Bom, já sabia que me iam dizer que se iam
separar, mas chorei na mesma. Fiquei muito zangada e ainda lhes disse
que se nunca discutiam porque é que isto estava a acontecer? A mãe disse
que, apesar de não discutirem, já não conseguiam conversar um com o
outro e ter vontade de fazer as coisas que os namorados fazem. Mas que
gostavam muito de nós, blá, blá, blá... A conversa de sempre, que a
Constança já me tinha contado quando os pais dela se divorciaram! O
António até se ria! Coitado, ainda não percebeu bem, precisa de mais
tempo! Quando perguntei com quem é que íamos viver, responderam que
íamos continuar a viver todos juntos porque ainda não podiam passar a
ter duas casas, por causa da crise... Yes! Pensei eu! Mas
depois explicaram que não íamos fazer mais coisas juntos, por exemplo,
ao fim de semana, estilo ir ao parque ou almoçar em casa dos avós. Cada
fim de semana ficava um mais connosco... Granda confusão! Afinal, fica
tudo na mesma e pode ser que, se nos portarmos melhor, eles ainda voltem
a apaixonar-se outra vez!
A escrita do diário da Rita
permite-nos compreender a ambivalência que sente perante a notícia (já
esperada) de que os pais desejam separar-se mas que durante algum tempo
ainda vão viver todos juntos. Como pode, nestas circunstâncias,
interiorizar e “trabalhar” a aceitação do fim do casamento dos pais sem
permanecer na idealização de que os pais podem voltar a estar juntos?
A
decisão de divórcio numa família implica sempre um aumento de despesas
para o casal. O contexto de dificuldades económicas no qual muitas
famílias vivem contribui muitas vezes para o sentimento real de
impossibilidade de concretização desta decisão.
Neste panorama, os
casais veem-se confrontados com a profunda ambivalência de que não
desejam mais viver juntos ou partilhar a vida mas têm de continuar a
viver sob o mesmo teto. Esta é uma condição de vida geradora de grande
angústia e impotência para o casal que não encontra “espaço” para
efetivar a sua separação. A separação dos quartos, quando a casa o
permite, é, apesar de tudo, uma das decisões mais fáceis de tomar. A
forma como vão conviver com esta nova realidade é um desafio enorme, que
se vê profundamente aumentado quando há filhos em comum.
É
difícil para um casal que está emocionalmente separado continuar a
coabitar, gerando um terreno mais fértil para um clima de tensões ou
silêncios que tem um profundo impacto em todos os elementos da família.

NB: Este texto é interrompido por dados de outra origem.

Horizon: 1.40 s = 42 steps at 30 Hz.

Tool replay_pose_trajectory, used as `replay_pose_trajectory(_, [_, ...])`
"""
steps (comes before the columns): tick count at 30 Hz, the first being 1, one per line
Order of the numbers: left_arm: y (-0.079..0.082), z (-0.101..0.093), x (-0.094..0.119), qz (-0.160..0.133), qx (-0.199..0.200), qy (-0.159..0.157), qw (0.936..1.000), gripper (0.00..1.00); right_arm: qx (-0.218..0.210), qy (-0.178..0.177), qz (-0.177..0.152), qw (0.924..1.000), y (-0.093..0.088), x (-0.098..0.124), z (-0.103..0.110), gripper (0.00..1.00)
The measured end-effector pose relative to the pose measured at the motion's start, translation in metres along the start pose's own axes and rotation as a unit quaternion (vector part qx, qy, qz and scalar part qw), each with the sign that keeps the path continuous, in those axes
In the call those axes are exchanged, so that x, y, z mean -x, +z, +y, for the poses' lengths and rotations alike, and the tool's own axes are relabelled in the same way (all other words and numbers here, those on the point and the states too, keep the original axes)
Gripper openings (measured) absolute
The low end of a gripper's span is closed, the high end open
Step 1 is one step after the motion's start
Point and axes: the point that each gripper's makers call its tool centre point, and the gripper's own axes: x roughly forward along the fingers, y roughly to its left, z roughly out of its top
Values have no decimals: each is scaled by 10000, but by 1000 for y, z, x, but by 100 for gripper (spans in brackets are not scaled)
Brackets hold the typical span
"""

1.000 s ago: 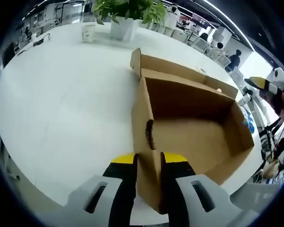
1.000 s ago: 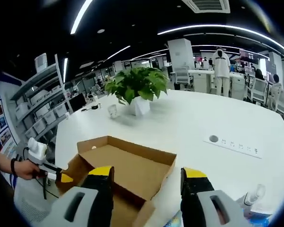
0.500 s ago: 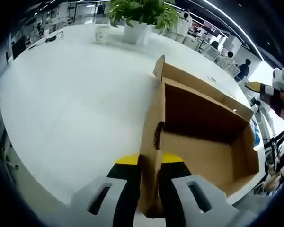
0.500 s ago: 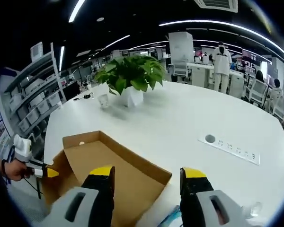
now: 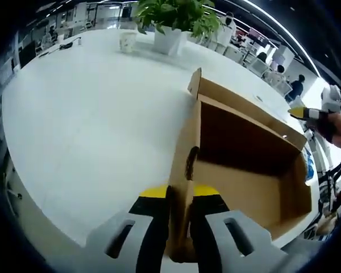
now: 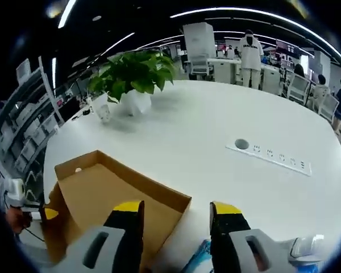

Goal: Operate the shoe box by opening the lid, removing the specified soft item, and placing it in the target area until the item is outside and the box remains undamaged.

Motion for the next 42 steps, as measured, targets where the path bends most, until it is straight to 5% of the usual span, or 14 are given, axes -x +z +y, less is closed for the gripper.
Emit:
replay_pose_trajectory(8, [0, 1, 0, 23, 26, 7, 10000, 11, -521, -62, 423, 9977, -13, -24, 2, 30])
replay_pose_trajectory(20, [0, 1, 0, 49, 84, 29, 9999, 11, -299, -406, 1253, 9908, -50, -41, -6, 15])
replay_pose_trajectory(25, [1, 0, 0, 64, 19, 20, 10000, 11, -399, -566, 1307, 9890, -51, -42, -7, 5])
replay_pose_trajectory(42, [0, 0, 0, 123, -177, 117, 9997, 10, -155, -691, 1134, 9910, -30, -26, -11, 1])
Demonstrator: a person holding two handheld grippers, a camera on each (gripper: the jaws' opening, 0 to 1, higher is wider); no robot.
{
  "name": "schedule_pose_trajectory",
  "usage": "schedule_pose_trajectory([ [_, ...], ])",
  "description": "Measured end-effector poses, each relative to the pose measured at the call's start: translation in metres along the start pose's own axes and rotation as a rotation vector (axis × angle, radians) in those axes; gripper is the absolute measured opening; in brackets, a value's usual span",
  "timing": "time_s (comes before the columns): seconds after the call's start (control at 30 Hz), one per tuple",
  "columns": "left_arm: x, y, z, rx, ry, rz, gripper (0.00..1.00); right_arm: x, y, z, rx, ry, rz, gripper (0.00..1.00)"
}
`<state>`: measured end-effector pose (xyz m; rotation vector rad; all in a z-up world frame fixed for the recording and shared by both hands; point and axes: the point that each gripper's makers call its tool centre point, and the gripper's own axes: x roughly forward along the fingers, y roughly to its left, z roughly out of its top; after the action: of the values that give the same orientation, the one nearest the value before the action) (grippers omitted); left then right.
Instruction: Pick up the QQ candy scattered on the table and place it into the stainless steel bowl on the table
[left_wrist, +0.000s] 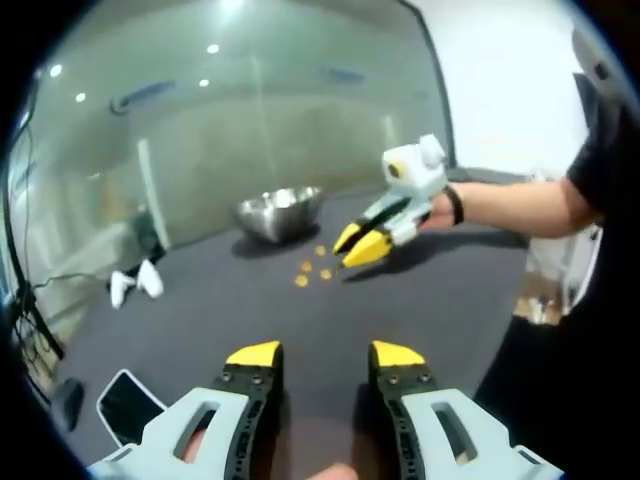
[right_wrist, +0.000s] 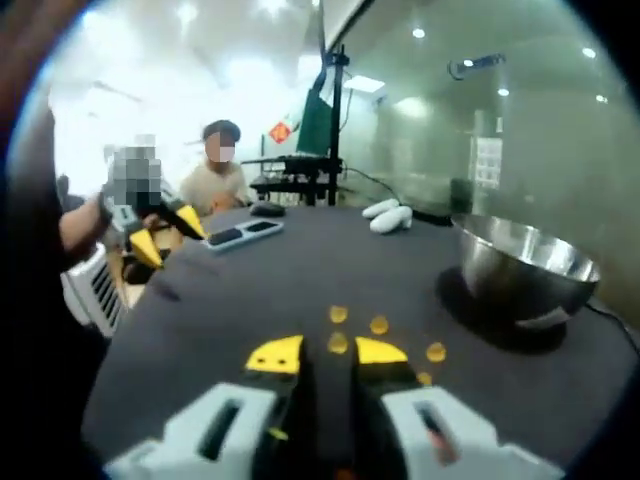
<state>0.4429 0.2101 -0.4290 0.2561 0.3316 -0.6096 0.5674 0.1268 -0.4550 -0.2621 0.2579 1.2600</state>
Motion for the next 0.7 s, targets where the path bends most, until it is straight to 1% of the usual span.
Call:
schedule_pose_trajectory([
  [0.07,-0.001,0.001,-0.001,-0.002,0.003,0.007,0.35,0.007,0.003,-0.001,-0.027,0.015,0.012,0.19],
  [0.1,-0.002,0.002,-0.001,-0.005,0.003,0.010,0.35,0.010,0.003,-0.001,-0.027,0.019,0.012,0.19],
  [0.13,-0.002,0.002,-0.002,-0.007,0.003,0.011,0.35,0.013,0.002,-0.002,-0.021,0.025,0.013,0.19],
  [0.17,-0.003,0.003,-0.002,-0.011,0.004,0.014,0.35,0.017,0.000,-0.004,0.008,0.036,0.005,0.19],
  [0.23,-0.003,0.004,-0.002,-0.017,0.002,0.021,0.35,0.021,-0.003,-0.008,0.007,0.046,0.005,0.19],
  [0.3,-0.004,0.005,-0.001,-0.025,-0.004,0.027,0.35,0.026,-0.006,-0.017,0.011,0.078,-0.004,0.18],
  [0.33,-0.004,0.006,0.000,-0.027,-0.006,0.029,0.35,0.028,-0.007,-0.019,0.005,0.083,-0.007,0.18],
  [0.4,-0.005,0.007,0.001,-0.026,-0.010,0.029,0.35,0.028,-0.007,-0.018,0.036,0.066,0.002,0.18],
  [0.5,-0.006,0.007,0.000,-0.026,-0.010,0.027,0.35,0.028,-0.008,-0.018,0.037,0.057,0.002,0.16],
  [0.57,-0.005,0.007,-0.002,-0.025,-0.004,0.027,0.35,0.028,-0.009,-0.018,0.014,0.048,-0.004,0.13],
  [0.63,-0.004,0.006,-0.002,-0.024,-0.002,0.022,0.35,0.028,-0.010,-0.018,0.029,0.043,-0.004,0.10],
  [0.7,-0.003,0.005,-0.001,-0.017,0.000,0.018,0.35,0.028,-0.011,-0.018,0.042,0.039,-0.005,0.10],
])
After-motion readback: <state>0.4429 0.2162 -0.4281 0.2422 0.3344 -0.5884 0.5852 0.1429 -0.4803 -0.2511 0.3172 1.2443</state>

Quando duas pessoas já não querem estar juntas, é difícil manter uma
relação pacífica e os filhos acabam inevitavelmente por estar
envolvidos, quando o que se impõe é que sejam protegidos.
O maior
desafio parental nestas circunstâncias é manter a todo o custo os filhos
afastados e protegidos dos seus conflitos! Esta é uma prova de amor que
resultará para a criança num apaziguamento que lhe permitirá dedicar-se
ao luto que tem de fazer (e que na circunstância de os pais se manterem
a viver juntos se encontra bastante mais dificultada) para conseguir
uma melhor adaptação a uma nova forma de viver a relação dos pais e às
mudanças inevitáveis na organização da sua vida.
Os filhos estão
muito atentos ao mundo dos pais e apercebem-se das alterações de
comportamentos na sua relação e no seu dia a dia. O que os filhos
esperam dos pais é verdade e honestidade.
Quando os pais têm
tomada a decisão de “separação”, e têm de se manter na mesma casa, mas
acordam uma nova forma de viver durante um período, por vezes
indeterminado, devem comunicá-lo aos filhos.
Explicar que a sua
relação enquanto casal não está bem, mas que do ponto de vista económico
ainda não é possível viverem em casas separadas torna-se fundamental.
Tardar
ou evitar esta comunicação à criança só servirá para fazer aumentar os
seus sentimentos de ansiedade, insegurança e incompreensão face ao que
se está a passar. Principalmente porque, na maioria dos casos, as
crianças têm antecipadamente a perceção do que está a acontecer na vida
dos pais.
Neste momento de grande fragilidade e insegurança, é
muito importante que os pais ajudem os filhos a ter sentimentos de
controlo sobre as suas vidas que os vão fazer sentir mais organizados –
dar informação concreta e detalhada sobre como vão passar a viver nos
próximos tempos, como e quando, em tudo o que se refere a alterações das
rotinas das suas vidas diárias.
Quando um casal se separa mais
efetivamente, passando a viver em casas separadas, pode acontecer que
ainda venham a acontecer movimentos de reaproximação para a
possibilidade de uma reconciliação. Na circunstância que aqui abordamos,
em que o casal continua a viver junto apesar de já não o desejar, esta
possibilidade mantém-se aqui ainda mais aumentada. Todos estes
movimentos devem acontecer longe dos filhos, não os envolvendo ou
utilizando-os como forma de chegar ao outro.
Para a criança, tal
como para os pais, esta opção de vida “forçada” vem dificultar as
tarefas próprias de adaptação à nova forma de os pais se relacionarem. A
permanência sob o mesmo teto dá ainda mais azo à confusão e idealização
de uma possível reconciliação dos pais e conduz ao evitamento de fazer o
luto desta relação.
Este será um caminho de aprendizagem, por
tentativa e erro, onde o bom senso, o respeito pela individualidade de
cada um e a tolerância têm de existir, em nome do passado que viveram e
de um futuro que querem construir. É com o exemplo de verdade e
coerência na vida dos pais que os filhos, geralmente, revelam a
capacidade de se adaptar e aceitar uma nova realidade.
Enquanto
adultos responsáveis pela vida dos filhos, importa ter consciência
de que o impacto verdadeiramente negativo no seu bem-estar emocional e
afetivo está mais diretamente ligado a relações de conflito e
destrutivas, independentemente de os pais viverem juntos ou separados!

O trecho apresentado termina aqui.